Le CNCPH juge également les sanctions en cas de non-respect des Ad'AP "non-dissuasives". Il s'irrite aussi de la surexposition des difficultés financières - invoquées pour justifier l'assouplissement des règles et des normes -, qui "s'avère insupportable au regard" de la mobilisation d'un certain nombre de moyens, comme les prêts à taux bonifiés de la Caisse des Dépôts (18 milliards d'euros) ou de Bpifrance. En termes de priorités dans la critique, c'est le secteur des transports qui remporte la palme. L'avis évoque ainsi "l'enterrement de première classe des objectifs initiaux de la loi du 11 février 2005, en prévoyant que tous les points d'arrêts d'un service public de transport ne seront pas rendus obligatoirement accessibles (sauf impossibilité technique avérée)".

Décrets : "un cortège de reculs et de non-avancées"

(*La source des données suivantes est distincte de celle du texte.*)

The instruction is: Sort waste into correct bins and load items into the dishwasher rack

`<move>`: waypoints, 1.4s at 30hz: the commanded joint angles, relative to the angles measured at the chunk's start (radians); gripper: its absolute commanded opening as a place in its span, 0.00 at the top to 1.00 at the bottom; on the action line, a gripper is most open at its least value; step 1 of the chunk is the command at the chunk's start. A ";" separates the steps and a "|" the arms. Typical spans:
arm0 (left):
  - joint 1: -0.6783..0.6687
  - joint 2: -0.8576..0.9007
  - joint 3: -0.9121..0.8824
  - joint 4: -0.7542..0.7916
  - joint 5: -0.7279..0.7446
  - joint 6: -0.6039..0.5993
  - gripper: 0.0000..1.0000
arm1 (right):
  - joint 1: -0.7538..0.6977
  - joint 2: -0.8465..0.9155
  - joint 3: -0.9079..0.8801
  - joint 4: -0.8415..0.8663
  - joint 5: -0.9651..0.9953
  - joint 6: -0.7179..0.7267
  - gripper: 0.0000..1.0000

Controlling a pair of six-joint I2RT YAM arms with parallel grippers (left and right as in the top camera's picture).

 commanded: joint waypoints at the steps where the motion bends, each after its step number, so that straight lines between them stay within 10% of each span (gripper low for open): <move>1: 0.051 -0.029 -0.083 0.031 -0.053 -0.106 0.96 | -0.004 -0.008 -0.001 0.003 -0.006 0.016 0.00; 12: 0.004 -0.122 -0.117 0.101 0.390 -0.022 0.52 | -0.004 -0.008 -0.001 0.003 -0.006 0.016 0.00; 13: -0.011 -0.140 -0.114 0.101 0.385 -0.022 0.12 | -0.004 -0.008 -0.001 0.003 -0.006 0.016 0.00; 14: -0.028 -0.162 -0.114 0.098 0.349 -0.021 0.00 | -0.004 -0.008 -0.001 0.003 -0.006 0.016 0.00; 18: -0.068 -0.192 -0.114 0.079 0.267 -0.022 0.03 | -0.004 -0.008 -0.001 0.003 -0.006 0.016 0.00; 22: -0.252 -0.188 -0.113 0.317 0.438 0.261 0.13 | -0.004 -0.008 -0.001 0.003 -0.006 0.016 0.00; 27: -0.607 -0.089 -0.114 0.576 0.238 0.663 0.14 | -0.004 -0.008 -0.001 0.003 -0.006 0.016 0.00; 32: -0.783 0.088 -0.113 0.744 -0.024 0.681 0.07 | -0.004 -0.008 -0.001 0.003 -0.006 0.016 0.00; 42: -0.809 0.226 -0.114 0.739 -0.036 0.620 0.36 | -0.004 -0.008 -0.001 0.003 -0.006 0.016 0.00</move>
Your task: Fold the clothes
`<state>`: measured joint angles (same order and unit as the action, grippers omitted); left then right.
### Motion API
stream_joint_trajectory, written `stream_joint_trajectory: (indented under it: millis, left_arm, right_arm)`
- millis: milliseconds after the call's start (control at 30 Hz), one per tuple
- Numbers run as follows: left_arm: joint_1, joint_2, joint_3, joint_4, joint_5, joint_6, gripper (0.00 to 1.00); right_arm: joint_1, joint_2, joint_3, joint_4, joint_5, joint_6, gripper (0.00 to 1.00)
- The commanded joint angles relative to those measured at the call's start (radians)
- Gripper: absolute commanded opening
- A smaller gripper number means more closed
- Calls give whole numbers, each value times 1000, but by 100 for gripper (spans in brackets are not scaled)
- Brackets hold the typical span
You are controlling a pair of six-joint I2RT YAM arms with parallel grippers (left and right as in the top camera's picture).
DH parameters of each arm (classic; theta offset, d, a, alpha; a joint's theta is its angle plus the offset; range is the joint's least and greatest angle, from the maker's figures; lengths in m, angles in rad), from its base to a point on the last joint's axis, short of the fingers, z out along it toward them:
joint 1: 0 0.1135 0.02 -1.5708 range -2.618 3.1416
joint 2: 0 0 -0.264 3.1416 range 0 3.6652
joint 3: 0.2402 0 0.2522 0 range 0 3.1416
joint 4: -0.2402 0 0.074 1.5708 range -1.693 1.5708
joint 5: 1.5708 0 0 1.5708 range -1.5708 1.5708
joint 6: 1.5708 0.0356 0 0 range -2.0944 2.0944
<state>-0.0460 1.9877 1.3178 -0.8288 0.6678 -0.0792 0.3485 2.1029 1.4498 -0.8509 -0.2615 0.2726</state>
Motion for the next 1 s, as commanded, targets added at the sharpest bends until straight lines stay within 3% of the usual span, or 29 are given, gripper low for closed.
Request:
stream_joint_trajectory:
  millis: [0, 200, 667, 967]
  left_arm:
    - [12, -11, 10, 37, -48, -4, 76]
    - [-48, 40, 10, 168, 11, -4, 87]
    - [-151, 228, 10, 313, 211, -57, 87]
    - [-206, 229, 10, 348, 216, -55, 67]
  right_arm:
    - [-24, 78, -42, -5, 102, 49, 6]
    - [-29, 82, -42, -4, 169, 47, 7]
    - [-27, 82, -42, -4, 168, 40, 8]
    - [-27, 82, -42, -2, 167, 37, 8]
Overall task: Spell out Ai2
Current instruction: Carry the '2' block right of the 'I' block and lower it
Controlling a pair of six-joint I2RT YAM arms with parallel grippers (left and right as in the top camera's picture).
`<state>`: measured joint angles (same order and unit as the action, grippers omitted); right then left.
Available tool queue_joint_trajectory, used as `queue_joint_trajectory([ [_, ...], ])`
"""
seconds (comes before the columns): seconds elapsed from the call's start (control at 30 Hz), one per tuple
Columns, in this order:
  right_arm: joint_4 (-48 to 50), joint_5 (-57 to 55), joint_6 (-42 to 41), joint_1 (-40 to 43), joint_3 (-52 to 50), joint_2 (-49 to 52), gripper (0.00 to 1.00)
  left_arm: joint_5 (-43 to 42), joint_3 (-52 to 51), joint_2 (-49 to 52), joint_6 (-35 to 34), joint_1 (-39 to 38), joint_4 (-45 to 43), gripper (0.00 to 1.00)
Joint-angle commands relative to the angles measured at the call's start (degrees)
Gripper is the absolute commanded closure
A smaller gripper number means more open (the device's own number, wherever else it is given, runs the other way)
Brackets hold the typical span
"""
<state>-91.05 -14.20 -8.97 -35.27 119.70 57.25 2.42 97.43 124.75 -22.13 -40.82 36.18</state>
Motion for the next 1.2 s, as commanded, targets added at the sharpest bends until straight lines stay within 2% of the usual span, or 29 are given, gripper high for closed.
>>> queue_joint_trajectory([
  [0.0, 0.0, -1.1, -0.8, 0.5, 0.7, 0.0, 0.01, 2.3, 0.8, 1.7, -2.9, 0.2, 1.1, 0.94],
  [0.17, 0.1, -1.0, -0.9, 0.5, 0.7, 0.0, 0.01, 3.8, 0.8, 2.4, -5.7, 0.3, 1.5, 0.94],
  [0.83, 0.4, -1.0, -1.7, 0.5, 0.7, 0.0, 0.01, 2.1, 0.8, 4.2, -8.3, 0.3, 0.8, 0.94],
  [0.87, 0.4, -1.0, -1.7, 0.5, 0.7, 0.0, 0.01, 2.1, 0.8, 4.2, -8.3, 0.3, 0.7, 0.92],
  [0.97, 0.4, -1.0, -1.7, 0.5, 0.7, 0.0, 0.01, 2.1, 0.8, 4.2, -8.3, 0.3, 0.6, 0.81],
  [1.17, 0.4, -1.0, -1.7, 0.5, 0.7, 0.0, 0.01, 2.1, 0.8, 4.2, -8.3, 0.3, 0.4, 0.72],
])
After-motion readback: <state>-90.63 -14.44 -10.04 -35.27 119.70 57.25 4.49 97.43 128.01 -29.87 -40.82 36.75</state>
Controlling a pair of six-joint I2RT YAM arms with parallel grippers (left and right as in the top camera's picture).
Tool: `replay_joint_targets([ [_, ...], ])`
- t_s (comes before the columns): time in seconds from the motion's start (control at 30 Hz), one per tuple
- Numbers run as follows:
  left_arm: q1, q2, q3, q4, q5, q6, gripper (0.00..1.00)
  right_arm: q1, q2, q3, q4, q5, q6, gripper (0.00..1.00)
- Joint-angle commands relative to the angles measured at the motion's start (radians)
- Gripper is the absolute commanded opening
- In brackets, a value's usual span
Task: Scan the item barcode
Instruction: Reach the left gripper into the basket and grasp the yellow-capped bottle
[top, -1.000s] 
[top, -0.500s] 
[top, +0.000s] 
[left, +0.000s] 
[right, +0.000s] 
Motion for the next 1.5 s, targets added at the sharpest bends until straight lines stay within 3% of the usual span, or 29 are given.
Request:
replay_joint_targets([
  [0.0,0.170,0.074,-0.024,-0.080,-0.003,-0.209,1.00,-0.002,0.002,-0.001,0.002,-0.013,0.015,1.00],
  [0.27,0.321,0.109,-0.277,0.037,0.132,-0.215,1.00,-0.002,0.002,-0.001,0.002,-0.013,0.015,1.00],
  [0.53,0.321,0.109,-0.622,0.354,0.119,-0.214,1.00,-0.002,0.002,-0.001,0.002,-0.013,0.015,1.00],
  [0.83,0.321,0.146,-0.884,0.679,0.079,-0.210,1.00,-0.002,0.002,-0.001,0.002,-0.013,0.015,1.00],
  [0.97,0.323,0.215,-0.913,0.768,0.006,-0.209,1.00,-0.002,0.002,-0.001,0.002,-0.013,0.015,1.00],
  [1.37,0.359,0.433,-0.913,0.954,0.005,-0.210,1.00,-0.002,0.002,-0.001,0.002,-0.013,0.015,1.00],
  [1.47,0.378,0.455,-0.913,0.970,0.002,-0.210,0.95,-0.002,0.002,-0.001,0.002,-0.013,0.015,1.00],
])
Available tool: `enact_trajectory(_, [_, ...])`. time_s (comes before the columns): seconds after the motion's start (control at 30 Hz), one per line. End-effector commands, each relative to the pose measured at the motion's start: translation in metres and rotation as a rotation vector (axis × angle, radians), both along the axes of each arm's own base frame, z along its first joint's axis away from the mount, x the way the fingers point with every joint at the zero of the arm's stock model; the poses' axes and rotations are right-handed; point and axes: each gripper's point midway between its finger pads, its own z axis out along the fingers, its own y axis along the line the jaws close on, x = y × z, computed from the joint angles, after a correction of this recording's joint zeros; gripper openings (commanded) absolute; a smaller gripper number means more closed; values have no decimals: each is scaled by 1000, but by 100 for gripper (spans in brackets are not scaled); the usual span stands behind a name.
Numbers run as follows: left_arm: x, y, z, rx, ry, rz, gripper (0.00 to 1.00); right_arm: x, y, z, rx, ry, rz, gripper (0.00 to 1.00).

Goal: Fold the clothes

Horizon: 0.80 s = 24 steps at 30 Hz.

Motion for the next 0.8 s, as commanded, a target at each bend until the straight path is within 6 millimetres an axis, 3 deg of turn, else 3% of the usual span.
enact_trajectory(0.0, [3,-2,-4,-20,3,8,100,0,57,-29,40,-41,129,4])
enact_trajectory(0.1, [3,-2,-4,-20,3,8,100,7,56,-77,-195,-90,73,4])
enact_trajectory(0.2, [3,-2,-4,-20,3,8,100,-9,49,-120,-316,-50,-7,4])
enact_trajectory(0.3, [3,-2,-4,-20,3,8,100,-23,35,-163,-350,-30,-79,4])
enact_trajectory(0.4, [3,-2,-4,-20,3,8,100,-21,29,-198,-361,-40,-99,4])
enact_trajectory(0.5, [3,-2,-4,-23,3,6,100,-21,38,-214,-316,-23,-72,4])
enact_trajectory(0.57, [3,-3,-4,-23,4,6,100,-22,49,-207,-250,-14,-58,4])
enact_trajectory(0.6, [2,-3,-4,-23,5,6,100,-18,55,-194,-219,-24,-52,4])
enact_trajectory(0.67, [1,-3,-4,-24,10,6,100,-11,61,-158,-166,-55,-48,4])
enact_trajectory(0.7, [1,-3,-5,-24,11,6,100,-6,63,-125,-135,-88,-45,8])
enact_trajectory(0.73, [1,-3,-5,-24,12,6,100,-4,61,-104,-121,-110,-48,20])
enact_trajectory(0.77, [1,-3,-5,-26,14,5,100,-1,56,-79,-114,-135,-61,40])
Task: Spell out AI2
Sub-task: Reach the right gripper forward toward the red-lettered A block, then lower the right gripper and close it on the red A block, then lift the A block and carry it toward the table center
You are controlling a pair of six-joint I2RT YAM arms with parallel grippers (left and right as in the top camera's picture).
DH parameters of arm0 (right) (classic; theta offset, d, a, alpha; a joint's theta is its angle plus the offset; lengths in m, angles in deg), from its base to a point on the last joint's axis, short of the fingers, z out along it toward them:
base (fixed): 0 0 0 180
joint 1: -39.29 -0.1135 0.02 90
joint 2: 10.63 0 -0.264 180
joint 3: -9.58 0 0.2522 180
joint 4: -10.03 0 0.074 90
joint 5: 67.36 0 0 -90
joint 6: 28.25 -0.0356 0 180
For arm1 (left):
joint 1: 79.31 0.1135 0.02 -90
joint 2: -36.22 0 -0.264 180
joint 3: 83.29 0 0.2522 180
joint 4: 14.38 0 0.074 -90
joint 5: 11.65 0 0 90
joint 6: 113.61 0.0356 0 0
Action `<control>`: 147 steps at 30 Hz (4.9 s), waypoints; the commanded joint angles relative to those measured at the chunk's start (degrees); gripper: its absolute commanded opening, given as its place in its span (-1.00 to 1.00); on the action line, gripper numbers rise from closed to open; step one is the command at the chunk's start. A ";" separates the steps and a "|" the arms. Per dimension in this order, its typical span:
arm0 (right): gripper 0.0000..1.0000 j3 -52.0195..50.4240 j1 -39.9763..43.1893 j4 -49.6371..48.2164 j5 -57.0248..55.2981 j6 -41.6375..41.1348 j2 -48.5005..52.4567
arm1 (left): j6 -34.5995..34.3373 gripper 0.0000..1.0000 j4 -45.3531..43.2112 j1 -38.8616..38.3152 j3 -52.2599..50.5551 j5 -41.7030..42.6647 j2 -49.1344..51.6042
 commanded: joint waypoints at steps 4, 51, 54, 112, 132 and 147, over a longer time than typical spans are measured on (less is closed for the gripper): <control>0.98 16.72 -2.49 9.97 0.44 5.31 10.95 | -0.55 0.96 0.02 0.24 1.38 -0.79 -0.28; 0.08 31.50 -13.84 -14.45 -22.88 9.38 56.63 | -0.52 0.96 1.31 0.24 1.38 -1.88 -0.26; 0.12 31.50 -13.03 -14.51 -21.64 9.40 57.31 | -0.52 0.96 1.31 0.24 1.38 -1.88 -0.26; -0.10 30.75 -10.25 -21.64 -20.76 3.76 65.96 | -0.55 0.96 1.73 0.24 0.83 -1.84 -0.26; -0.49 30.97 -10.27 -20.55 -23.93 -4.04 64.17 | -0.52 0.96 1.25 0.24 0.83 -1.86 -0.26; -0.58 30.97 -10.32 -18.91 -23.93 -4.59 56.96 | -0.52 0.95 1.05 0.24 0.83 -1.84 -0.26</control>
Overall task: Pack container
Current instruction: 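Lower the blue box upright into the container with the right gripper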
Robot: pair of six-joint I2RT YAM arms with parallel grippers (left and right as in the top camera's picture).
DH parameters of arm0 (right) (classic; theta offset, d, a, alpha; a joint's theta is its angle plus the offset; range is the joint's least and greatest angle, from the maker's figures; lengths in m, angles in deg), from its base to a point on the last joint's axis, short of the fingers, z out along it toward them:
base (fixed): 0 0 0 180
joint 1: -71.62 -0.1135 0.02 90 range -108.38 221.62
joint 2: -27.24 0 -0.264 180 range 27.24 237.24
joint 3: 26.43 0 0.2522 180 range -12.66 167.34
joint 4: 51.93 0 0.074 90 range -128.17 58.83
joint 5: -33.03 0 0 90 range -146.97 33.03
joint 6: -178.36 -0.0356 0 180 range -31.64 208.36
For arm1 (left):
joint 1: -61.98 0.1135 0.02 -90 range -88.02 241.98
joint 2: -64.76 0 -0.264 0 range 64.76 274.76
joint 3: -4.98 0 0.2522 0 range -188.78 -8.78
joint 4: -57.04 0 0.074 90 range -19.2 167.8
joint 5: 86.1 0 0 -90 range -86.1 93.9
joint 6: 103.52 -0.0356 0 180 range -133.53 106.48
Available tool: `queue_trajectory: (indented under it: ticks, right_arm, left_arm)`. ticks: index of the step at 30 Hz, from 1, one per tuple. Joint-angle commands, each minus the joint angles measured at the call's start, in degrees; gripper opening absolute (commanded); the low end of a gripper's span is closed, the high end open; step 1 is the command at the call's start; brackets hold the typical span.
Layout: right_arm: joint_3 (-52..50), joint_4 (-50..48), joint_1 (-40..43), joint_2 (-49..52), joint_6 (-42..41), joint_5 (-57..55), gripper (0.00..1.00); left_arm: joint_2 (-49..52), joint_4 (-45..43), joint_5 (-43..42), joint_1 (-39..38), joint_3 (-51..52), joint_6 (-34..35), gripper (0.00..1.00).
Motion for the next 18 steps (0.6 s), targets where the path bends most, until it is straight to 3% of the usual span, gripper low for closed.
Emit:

Les neuf projets de textes réglementaires ne trouvent pas davantage grâce aux yeux du CNCPH, qui y voit "un cortège de reculs et de non-avancées", notamment sur l'accessibilité des ERP et des IOP (installations ouvertes au public). L'avis relève ainsi toute une série de dispositions, souvent techniques, mais qui remettent en cause le principe général de l'accessibilité.
L'avis du CNCPH pâtit sans doute de son ton très polémique : parler de "deux lois inappliquées en l'espace de 40 ans" - en visant les lois de 1975 et de 2005 - est peut-être un peu excessif, au regard des progrès - même partiels - accomplis ces derniers temps, comme le constate d'ailleurs chaque année l'APF (Association des paralysés de France) dans son enquête sur l'accessibilité des villes.
En outre, l'avis ne semble pas mesurer que certaines dispositions sont là uniquement pour être retirées dans le cadre de la négociation. Il reste néanmoins que l'on est bien loin du relatif consensus - certes résigné - qui avait accueilli le rapport de la sénatrice Claire-Lise Campion, qui a servi de base au projet d'ordonnance. En mars dernier l'avis du CNCPH sur le projet de loi d'habilitation était également beaucoup plus modéré (voir notre article ci-contre du 20 mars 2014).
Avec le projet d'ordonnance et ses décrets d'application, le gouvernement a réussi à mobiliser contre ces textes l'ensemble du monde du handicap. Et celui-ci fourbit déjà ses armes pour en appeler à l'opinion.